United States and Soviet space scientists in the early 1960s studied elemental fluorine as a possible rocket propellant because of the higher specific impulse generated when fluorine replaced oxygen in combustion. The experiments failed because fluorine proved difficult to handle, and its combustion product (typically hydrogen fluoride) was extremely toxic and corrosive.

Production of fluorine gas

Fluorine cell room at F2 Chemicals, Preston, England.

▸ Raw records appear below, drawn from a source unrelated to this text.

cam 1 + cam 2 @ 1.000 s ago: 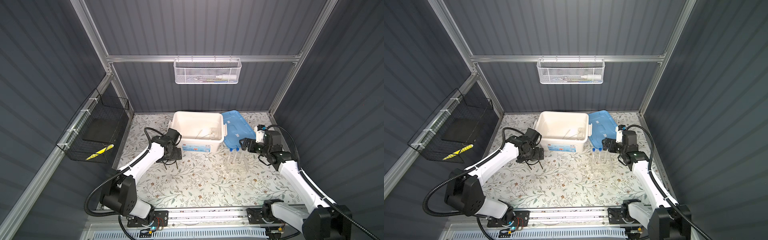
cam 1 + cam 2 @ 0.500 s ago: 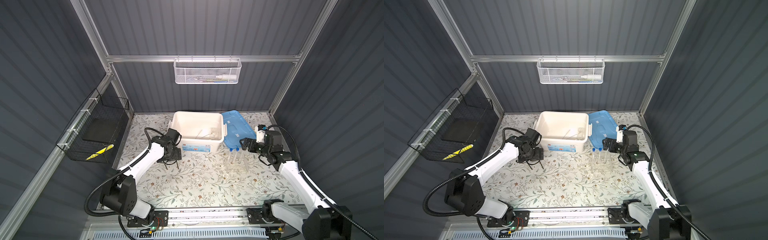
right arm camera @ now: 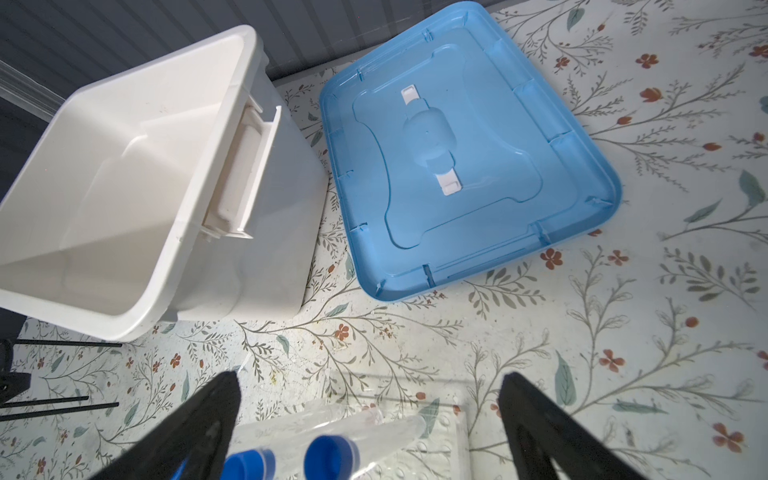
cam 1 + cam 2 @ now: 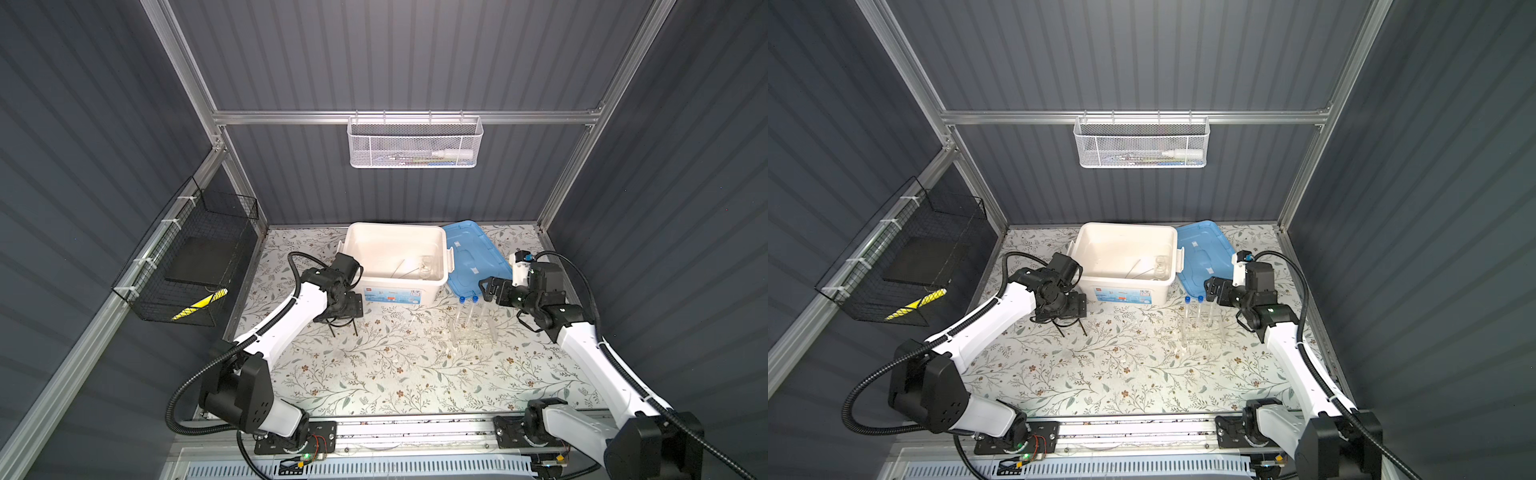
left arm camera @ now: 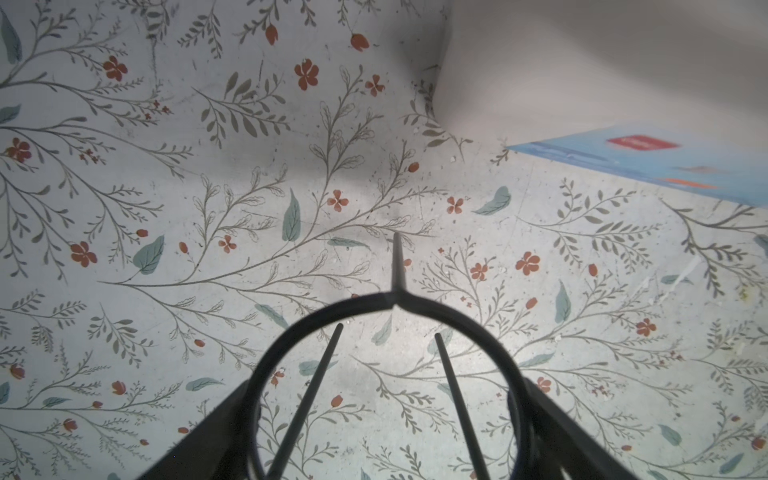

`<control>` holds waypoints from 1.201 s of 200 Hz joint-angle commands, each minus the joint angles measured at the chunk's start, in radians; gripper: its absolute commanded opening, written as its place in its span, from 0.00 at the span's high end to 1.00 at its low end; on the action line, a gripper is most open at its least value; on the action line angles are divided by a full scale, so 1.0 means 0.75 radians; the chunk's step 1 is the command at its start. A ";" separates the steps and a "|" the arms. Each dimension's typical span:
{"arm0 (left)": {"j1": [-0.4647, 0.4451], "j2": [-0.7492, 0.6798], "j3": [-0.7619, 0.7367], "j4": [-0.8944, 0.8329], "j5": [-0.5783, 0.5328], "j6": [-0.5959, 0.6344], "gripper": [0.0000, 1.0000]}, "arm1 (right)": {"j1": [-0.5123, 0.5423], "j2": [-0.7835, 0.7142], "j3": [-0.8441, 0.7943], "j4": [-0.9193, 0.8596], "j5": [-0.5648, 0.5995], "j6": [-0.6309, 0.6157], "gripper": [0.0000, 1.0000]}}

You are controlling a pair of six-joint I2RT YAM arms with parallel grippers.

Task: Organize the chemistry lab equipment
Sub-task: 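Lift the black ring stand with the left gripper toward the box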

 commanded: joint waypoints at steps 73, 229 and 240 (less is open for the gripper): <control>0.005 -0.082 0.222 -0.254 0.029 0.083 0.24 | -0.003 -0.013 0.013 0.006 -0.025 0.007 0.01; 0.005 0.046 0.912 -0.482 -0.093 0.227 0.30 | -0.003 0.014 0.041 0.009 -0.054 0.017 0.01; 0.005 0.087 0.968 -0.467 -0.095 0.250 0.30 | -0.003 0.012 0.041 0.007 -0.054 0.015 0.01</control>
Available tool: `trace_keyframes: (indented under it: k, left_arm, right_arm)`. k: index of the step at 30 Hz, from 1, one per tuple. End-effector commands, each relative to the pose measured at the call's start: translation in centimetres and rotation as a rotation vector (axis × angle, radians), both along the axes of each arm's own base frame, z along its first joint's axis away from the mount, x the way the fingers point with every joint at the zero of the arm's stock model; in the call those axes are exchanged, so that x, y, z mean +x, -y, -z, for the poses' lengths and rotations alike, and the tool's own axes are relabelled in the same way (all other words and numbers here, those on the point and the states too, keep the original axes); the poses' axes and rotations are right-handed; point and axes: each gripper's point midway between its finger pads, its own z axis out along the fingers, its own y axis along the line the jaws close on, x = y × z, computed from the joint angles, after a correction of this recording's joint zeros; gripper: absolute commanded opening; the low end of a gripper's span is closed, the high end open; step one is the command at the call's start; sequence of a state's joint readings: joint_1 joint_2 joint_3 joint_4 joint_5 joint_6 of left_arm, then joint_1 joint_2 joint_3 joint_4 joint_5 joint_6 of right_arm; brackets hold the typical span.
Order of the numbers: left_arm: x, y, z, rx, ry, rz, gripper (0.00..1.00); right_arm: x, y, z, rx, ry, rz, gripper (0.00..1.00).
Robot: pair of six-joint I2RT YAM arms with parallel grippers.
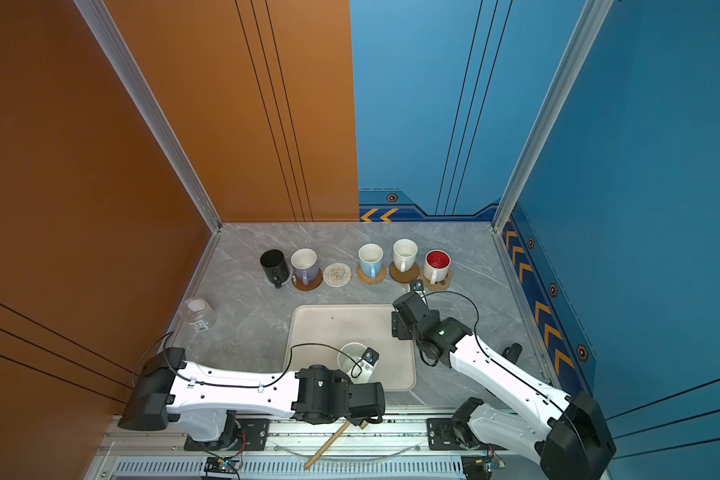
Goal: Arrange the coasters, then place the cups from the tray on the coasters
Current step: 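Lower left gripper into the speckled white mug on the tray and grasp it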
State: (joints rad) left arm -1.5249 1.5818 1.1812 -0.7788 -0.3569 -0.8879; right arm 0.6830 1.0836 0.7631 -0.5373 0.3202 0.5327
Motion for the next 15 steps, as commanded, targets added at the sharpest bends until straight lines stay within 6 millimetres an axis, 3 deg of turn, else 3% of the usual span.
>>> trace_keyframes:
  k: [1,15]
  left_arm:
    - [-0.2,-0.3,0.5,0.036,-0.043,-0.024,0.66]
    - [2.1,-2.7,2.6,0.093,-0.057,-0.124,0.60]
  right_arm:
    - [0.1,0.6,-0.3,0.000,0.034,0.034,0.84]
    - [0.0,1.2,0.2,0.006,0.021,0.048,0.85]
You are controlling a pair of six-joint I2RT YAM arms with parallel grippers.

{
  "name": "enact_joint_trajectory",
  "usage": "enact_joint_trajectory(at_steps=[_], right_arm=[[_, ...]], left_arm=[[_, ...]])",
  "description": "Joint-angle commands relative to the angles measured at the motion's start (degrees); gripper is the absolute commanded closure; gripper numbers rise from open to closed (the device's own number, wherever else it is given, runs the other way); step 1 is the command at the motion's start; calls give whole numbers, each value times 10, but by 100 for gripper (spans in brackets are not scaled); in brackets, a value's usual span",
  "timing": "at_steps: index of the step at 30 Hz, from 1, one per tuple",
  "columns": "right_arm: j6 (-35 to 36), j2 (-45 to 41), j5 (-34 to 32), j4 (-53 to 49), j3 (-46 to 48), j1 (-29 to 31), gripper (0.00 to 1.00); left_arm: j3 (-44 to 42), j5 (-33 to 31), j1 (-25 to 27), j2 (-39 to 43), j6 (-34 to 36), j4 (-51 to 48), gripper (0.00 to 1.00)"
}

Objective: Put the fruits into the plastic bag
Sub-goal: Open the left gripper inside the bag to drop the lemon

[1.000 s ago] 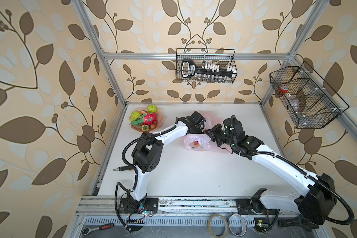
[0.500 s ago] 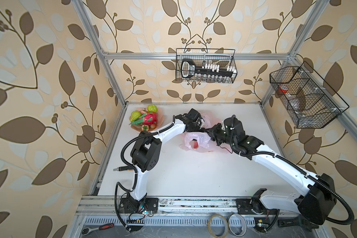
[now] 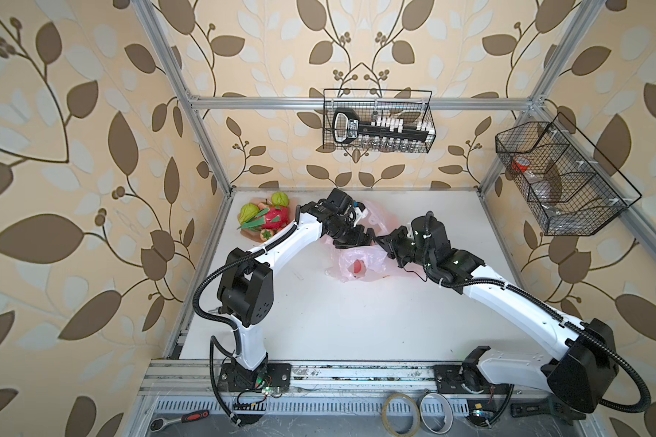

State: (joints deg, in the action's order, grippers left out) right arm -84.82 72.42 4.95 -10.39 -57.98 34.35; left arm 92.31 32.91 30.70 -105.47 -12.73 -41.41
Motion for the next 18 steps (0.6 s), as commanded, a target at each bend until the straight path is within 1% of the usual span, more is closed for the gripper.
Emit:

Commercial producers of fluorine gas continue to use the method of electrolysis pioneered by Moissan, with some modifications in the cell design. Owing to the gas's corrosiveness, special containment materials and handling precautions are required. Chemical routes to the elemental form were published in 1986.

Electrolytic synthesis

Several thousand metric tons of elemental fluorine are produced annually by electrolysis of potassium bifluoride in hydrogen fluoride. Potassium bifluoride forms spontaneously from potassium fluoride and the hydrogen fluoride:

HF + KF → KHF₂

A mixture with the approximate composition KF•2HF melts at 70 °C (158 °F) and is electrolyzed between 70 °C and 130 °C (160–265 °F). Potassium bifluoride increases the electrical conductivity of the solution and provides the bifluoride anion, which releases fluorine at the anode (negative part of the cell). If HF alone is electrolyzed, hydrogen forms at the cathode (positive part of the cell) and the fluoride ions remain in solution. After electrolysis, potassium fluoride remains in solution.

2 HF₂⁻ → H₂↑ + F₂↑ + 2 F⁻

The modern version of the process uses steel containers as cathodes, while blocks of carbon are used as anodes. The carbon electrodes are similar to those used in the electrolysis of aluminium. An earlier version of fluorine production process, by Moissan, uses platinum group metal electrodes and carved fluorite containers. The voltage for the electrolysis is between 8 and 12 volts.

Handling

Laboratory setup for fluorine reactions, University of Freiburg

Fluorine gas may be stored in steel cylinders where the inside surface is passivated by a metal fluoride layer that resists further attack. Passivated steel will withstand fluorine provided the temperature is kept below 200 °C (400 °F). Above that temperature, nickel is required. Regulator valves are made of nickel. Fluorine piping is generally made of nickel or Monel (nickel-copper alloy). Care must be taken to passivate all surfaces frequently and to exclude any water or greases. In the laboratory, fluorine gas can be used in glass tubing provided the pressure is low and moisture is excluded, although some sources recommend systems made of nickel, Monel, and PTFE.

Chemical routes

In 1986, when preparing for a conference to celebrate the 100th anniversary of the discovery of fluorine, Karl O. Christe discovered a purely chemical preparation of fluorine gas; however, he stated in his work that the basics were known 50 years before the actual reaction. The main idea is that some metal fluoride anions do not have a neutral counterpart (or those are very unstable) and their acidifying would result in chemical oxidation, rather than formation of the expected molecules. Christe lists the following reactions as a possible way:

2 KMnO₄ + 2 KF + 10 HF + 3 H₂O₂ → 2 K₂MnF₆ + 8 H₂O + 3 O₂↑

2 K₂MnF₆ + 4 SbF₅ → 4 KSbF₆ + 2 MnF₃ + F₂↑

This synthetic route is a rare chemical preparation of elemental fluorine, a reaction not previously thought possible.